Exercise aim
Where a line in the material beneath contains "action", count it. Give the number only.
======== Data ========
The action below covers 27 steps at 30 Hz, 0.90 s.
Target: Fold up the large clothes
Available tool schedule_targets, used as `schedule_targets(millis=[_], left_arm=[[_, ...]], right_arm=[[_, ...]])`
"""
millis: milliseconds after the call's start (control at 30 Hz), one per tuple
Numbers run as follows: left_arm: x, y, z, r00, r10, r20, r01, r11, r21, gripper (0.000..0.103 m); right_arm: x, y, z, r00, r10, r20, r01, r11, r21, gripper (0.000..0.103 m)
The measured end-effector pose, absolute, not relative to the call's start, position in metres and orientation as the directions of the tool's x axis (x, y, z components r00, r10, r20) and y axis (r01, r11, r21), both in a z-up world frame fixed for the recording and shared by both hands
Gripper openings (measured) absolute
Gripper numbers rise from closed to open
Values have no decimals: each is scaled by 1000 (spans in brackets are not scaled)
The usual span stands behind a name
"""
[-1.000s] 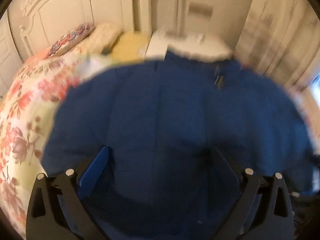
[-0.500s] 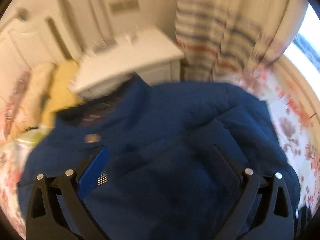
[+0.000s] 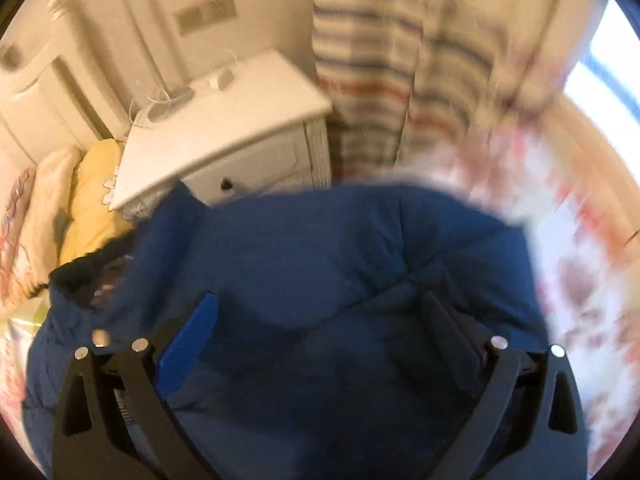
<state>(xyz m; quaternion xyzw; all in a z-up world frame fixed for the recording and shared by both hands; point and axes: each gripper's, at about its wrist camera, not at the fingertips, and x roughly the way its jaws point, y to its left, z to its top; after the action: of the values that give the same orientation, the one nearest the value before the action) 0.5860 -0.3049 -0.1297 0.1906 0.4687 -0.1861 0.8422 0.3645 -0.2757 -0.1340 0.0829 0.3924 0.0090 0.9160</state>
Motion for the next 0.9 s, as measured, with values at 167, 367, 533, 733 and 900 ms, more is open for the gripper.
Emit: schedule_targets(millis=[167, 367, 533, 733, 900], left_arm=[[572, -282, -113, 545, -175, -820, 453, 884, 112, 97], [542, -159, -64, 697, -76, -713, 322, 922, 217, 101], [560, 15, -81, 575, -9, -818, -8, 1000, -17, 99], [537, 39, -119, 624, 61, -779, -9, 997, 71, 101], [536, 19, -121, 647, 170, -743, -34, 980, 195, 101]], right_arm=[[365, -277, -135, 688, 86, -721, 50, 985, 165, 88], [364, -279, -134, 690, 86, -719, 51, 985, 167, 88], [363, -276, -134, 688, 80, -722, 51, 986, 158, 88], [358, -269, -129, 714, 39, -699, 53, 993, 110, 89], [336, -246, -90, 834, -5, -551, 35, 998, 44, 89]])
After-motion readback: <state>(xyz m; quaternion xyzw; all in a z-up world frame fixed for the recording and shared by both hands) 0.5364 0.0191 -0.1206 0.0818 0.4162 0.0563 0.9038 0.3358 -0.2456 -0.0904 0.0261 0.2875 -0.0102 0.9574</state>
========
Response to this exercise
2